■ What the task asks ■
For the records shown below, return an exact copy that excludes the pictures.

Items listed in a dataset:
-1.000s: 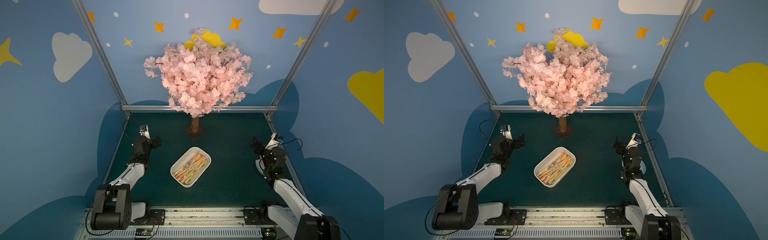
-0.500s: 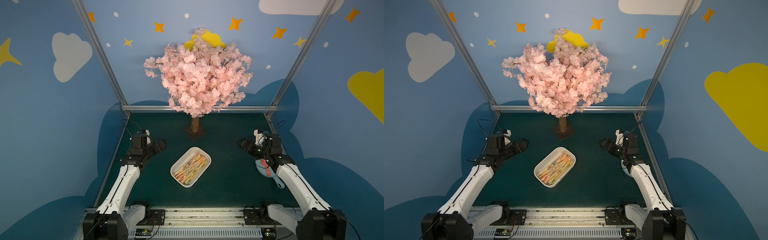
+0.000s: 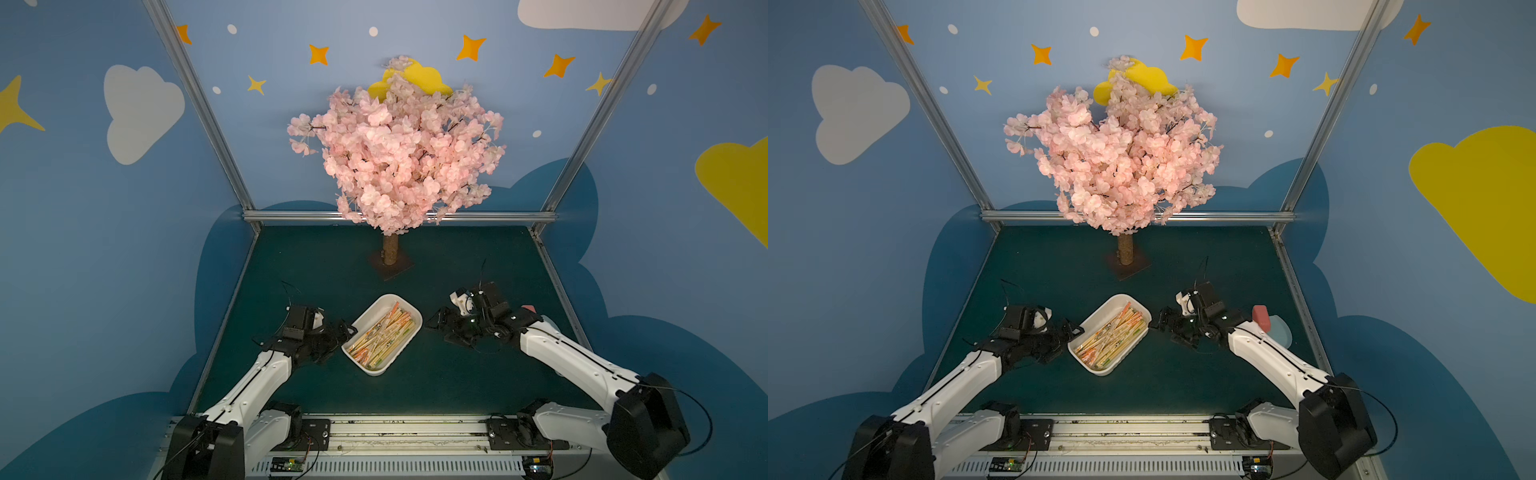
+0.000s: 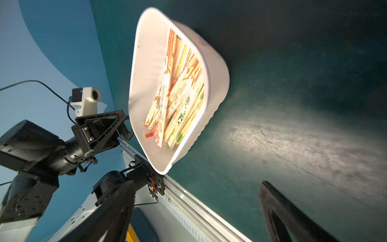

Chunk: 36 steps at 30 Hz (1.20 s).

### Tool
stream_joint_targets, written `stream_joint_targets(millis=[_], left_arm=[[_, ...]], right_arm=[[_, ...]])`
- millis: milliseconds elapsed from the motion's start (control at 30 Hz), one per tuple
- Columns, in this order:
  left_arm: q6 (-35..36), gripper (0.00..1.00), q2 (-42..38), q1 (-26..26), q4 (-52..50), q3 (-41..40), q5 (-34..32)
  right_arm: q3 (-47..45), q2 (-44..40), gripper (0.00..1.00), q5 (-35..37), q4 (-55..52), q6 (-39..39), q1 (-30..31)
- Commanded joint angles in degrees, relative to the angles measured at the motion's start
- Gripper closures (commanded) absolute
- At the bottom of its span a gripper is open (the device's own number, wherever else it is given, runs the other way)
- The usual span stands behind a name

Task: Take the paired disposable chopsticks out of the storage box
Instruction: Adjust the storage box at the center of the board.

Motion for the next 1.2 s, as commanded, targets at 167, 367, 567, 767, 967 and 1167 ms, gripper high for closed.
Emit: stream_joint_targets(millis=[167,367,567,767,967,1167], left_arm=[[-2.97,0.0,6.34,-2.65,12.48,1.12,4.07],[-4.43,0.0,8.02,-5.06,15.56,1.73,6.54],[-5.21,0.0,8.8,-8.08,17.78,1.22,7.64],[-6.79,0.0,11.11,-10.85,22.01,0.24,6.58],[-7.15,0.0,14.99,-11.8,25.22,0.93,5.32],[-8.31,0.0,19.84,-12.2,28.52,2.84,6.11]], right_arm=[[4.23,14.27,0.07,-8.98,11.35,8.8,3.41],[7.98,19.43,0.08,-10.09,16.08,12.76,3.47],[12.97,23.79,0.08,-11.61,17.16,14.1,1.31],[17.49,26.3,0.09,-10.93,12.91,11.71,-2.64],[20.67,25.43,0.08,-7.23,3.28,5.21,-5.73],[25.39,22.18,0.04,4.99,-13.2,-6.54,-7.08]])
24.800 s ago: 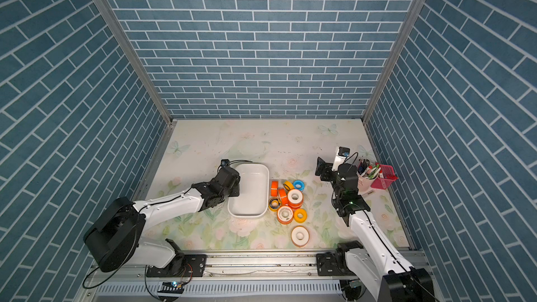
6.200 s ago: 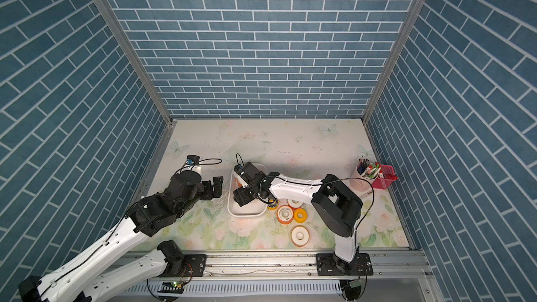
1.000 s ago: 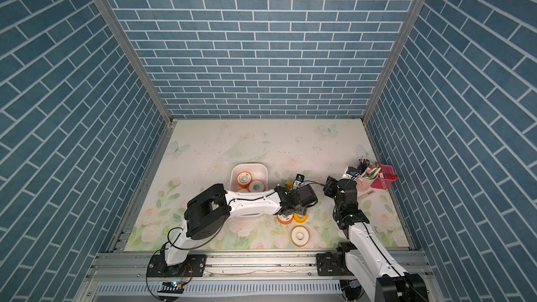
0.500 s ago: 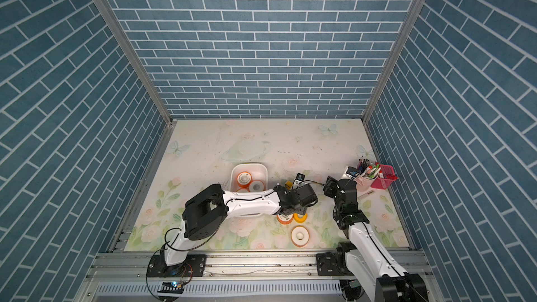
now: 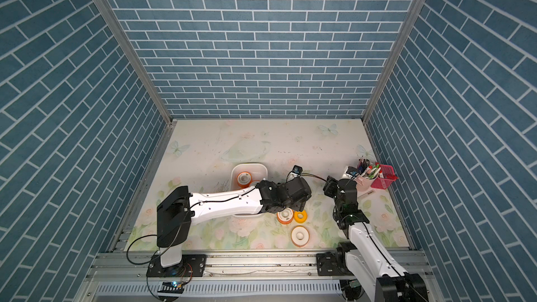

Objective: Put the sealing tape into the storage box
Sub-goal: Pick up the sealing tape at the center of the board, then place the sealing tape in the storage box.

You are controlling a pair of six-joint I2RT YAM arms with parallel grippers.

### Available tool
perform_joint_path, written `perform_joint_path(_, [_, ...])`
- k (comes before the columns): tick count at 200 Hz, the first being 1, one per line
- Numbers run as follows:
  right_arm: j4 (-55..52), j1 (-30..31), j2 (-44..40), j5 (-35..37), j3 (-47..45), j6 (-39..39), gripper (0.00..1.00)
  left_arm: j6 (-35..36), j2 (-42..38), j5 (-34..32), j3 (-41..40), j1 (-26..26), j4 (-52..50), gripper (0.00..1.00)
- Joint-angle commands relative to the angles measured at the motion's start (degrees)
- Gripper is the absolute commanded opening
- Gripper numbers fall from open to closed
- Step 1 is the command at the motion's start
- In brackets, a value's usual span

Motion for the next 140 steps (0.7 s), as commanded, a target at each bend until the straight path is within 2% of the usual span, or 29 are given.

■ Answer box ■
-1.000s: 
-0.500s: 
+0.000s: 
+0.000s: 

Chunk: 36 steps at 30 Hz (1.20 s).

### Tool
stream_joint_targets, written `stream_joint_targets(millis=[_], left_arm=[[_, ...]], right_arm=[[_, ...]])`
- millis: milliseconds elapsed from the motion's start (control at 30 Hz), one per tuple
- Columns, in this order:
  left_arm: q6 (-35..36), gripper (0.00..1.00), q2 (-42..38), q1 (-26..26), q4 (-52..50), q3 (-41..40), q5 (-34..32)
  right_arm: q3 (-47..45), q2 (-44..40), gripper (0.00..1.00), q5 (-35..37), q4 (-55..52), q6 (-39..39), q1 (-30..31)
- Commanded joint angles in degrees, relative to the angles measured at the motion's start
- Gripper closures (commanded) absolute
- At the bottom of its span a gripper is open (the device's own number, wherever else it is given, runs the other way)
- The usual span stands behind a name

Task: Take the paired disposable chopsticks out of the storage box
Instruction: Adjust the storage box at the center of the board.

Motion for the next 1.2 s, as commanded, targets at 167, 367, 567, 767, 967 and 1167 ms, gripper high for closed.
Emit: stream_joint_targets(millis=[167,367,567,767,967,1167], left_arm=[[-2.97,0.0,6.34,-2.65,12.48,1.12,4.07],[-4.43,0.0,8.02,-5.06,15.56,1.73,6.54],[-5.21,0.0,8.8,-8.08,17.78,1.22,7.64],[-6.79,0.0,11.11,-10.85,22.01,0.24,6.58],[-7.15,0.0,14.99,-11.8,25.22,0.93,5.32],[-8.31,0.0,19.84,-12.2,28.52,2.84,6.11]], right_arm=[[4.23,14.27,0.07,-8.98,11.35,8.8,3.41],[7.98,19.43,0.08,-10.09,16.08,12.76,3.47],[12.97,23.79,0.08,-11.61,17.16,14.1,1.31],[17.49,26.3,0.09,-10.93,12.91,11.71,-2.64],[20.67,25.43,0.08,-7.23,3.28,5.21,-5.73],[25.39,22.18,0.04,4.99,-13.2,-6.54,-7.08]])
24.800 s ago: 
6.200 s ago: 
1.000 s ago: 
0.500 s ago: 
now: 

Objective: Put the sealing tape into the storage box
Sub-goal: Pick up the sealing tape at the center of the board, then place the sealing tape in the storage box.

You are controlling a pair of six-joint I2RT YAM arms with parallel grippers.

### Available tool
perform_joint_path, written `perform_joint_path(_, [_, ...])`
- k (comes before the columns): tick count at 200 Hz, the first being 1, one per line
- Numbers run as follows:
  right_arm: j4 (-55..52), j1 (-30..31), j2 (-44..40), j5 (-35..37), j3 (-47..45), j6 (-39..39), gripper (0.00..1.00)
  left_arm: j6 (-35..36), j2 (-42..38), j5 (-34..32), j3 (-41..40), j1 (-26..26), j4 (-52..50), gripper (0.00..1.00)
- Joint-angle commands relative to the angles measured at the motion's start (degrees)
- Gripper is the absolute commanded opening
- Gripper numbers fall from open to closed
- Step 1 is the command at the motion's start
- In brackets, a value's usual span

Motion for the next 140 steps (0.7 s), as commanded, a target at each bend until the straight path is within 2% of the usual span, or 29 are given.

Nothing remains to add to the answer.